WHAT NEEDS TO BE DONE> The whole answer is the data below, retyped exactly.
..........
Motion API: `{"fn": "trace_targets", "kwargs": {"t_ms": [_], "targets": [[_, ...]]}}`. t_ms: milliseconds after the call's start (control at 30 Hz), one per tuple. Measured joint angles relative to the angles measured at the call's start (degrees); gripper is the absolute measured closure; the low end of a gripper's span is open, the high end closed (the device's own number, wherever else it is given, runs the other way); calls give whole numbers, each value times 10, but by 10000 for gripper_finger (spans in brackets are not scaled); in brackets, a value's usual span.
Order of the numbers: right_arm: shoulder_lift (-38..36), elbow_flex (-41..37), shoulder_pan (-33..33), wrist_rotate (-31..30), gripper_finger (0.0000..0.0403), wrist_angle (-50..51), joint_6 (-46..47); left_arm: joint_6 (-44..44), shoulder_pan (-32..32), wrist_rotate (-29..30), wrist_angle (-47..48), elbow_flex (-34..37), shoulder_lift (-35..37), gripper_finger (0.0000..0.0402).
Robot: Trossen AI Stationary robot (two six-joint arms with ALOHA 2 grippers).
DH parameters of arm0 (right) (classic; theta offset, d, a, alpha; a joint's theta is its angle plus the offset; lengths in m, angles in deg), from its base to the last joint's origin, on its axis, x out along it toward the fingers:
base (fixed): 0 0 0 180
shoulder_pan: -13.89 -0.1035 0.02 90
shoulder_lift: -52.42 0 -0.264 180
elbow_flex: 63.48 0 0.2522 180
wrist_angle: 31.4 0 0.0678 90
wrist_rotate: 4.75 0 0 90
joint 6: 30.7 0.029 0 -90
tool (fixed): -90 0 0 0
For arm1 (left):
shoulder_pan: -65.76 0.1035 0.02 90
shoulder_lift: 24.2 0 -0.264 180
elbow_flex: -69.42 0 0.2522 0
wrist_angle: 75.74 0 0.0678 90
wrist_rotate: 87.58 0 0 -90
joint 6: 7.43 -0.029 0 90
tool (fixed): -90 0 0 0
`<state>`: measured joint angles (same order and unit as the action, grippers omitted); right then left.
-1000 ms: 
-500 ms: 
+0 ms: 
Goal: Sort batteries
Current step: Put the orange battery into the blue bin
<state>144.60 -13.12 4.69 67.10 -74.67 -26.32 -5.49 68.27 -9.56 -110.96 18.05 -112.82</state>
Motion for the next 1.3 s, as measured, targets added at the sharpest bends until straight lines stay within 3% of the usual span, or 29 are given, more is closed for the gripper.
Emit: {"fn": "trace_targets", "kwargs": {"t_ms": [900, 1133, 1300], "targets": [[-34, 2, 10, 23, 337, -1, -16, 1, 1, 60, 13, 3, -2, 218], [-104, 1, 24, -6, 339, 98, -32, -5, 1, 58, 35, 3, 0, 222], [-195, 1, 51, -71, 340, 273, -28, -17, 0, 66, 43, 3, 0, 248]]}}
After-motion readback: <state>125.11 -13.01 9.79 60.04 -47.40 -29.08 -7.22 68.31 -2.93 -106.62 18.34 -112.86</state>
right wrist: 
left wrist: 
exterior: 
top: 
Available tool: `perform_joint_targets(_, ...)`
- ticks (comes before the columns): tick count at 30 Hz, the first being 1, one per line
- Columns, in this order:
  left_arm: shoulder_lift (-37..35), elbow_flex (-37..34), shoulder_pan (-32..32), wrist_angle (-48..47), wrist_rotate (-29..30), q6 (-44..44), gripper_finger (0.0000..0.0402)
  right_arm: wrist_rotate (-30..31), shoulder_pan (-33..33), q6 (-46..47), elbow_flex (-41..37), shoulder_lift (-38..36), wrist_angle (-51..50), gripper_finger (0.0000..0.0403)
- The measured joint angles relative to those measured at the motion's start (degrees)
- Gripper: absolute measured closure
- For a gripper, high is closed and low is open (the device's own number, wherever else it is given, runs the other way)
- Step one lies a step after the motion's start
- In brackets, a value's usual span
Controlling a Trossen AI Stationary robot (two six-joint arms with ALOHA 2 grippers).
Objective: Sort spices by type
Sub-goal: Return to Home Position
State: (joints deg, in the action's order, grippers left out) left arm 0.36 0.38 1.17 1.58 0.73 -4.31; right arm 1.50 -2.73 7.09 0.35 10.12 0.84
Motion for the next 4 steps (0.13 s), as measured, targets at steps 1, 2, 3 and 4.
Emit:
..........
OUTPUT OF THE EXERCISE>
Motion API: `{"fn": "trace_targets", "kwargs": {"t_ms": [_], "targets": [[_, ...]]}}`. t_ms: milliseconds after the call's start (control at 30 Hz), one per tuple. Measured joint angles relative to the angles measured at the call's start (degrees); gripper is the absolute measured closure; the low end of a gripper's span is open, the high end closed (the device's own number, wherever else it is given, runs the other way); calls give whole numbers, each value times 10, but by 10000 for gripper_finger (spans in brackets are not scaled); in brackets, a value's usual span.
Order of the numbers: right_arm: shoulder_lift (-38..36), elbow_flex (-41..37), shoulder_pan (-33..33), wrist_rotate (-31..30), gripper_finger (0.0000..0.0403), wrist_angle (-50..51), joint_6 (-46..47); left_arm: joint_6 (-44..44), shoulder_pan (-32..32), wrist_rotate (-29..30), wrist_angle (-47..48), elbow_flex (-34..37), shoulder_lift (-35..37), gripper_finger (0.0000..0.0402).
Robot: Trossen AI Stationary robot (two six-joint arms with ALOHA 2 grippers).
DH parameters of arm0 (right) (classic; theta offset, d, a, alpha; a joint's theta is its angle plus the offset; lengths in m, angles in deg), from its base to the last joint's origin, on its axis, x out along it toward the fingers:
base (fixed): 0 0 0 180
shoulder_pan: -13.89 -0.1035 0.02 90
shoulder_lift: -52.42 0 -0.264 180
elbow_flex: 63.48 0 0.2522 180
wrist_angle: 31.4 0 0.0678 90
wrist_rotate: 4.75 0 0 90
joint 6: 30.7 0.029 0 -90
tool (fixed): -90 0 0 0
For arm1 (left):
shoulder_pan: -65.76 0.1035 0.02 90
shoulder_lift: 24.2 0 -0.264 180
elbow_flex: -69.42 0 0.2522 0
wrist_angle: 75.74 0 0.0678 90
wrist_rotate: 87.58 0 0 -90
joint 6: 7.43 -0.029 0 90
tool (fixed): -90 0 0 0
`<state>`: measured joint angles (same order and unit as the action, grippers omitted); right then left.
-1000 ms: 
-500 ms: 
+0 ms: 
Goal: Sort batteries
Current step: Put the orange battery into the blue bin
<state>144.60 -13.12 4.69 67.10 -74.67 -26.32 -5.49 68.27 -9.56 -110.96 18.05 -112.82</state>
Motion for the next 1.3 s, as measured, targets added at the sharpest bends until straight lines stay within 3% of the usual span, or 29 are given, more is closed for the gripper.
Emit: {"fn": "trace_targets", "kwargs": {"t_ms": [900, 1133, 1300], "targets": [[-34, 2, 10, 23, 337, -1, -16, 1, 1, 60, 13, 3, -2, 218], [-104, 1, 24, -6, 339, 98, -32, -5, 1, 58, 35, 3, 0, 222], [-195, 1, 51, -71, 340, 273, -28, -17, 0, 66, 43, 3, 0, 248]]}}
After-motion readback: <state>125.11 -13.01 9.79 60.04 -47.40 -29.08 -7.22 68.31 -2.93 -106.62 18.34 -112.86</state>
right wrist: 
left wrist: 
exterior: 
top: 
Available tool: `perform_joint_targets(_, ...)`
- ticks (comes before the columns): tick count at 30 Hz, the first being 1, one per line
- Columns, in this order:
  left_arm: shoulder_lift (-37..35), elbow_flex (-37..34), shoulder_pan (-32..32), wrist_angle (-48..47), wrist_rotate (-29..30), q6 (-44..44), gripper_finger (0.0000..0.0402)
  right_arm: wrist_rotate (-30..31), shoulder_pan (-33..33), q6 (-46..47), elbow_flex (-41..37), shoulder_lift (-38..36), wrist_angle (-51..50), gripper_finger (0.0000..0.0403)
- The measured joint angles relative to those measured at the motion's start (degrees)
- Gripper: absolute measured closure
- For a gripper, high is closed and low is open (the device's own number, wherever else it is given, runs the other way)
- Step one lies a step after the motion's start
- In brackets, a value's usual span
Controlling a Trossen AI Stationary robot (two six-joint arms with ALOHA 2 grippers).
Objective: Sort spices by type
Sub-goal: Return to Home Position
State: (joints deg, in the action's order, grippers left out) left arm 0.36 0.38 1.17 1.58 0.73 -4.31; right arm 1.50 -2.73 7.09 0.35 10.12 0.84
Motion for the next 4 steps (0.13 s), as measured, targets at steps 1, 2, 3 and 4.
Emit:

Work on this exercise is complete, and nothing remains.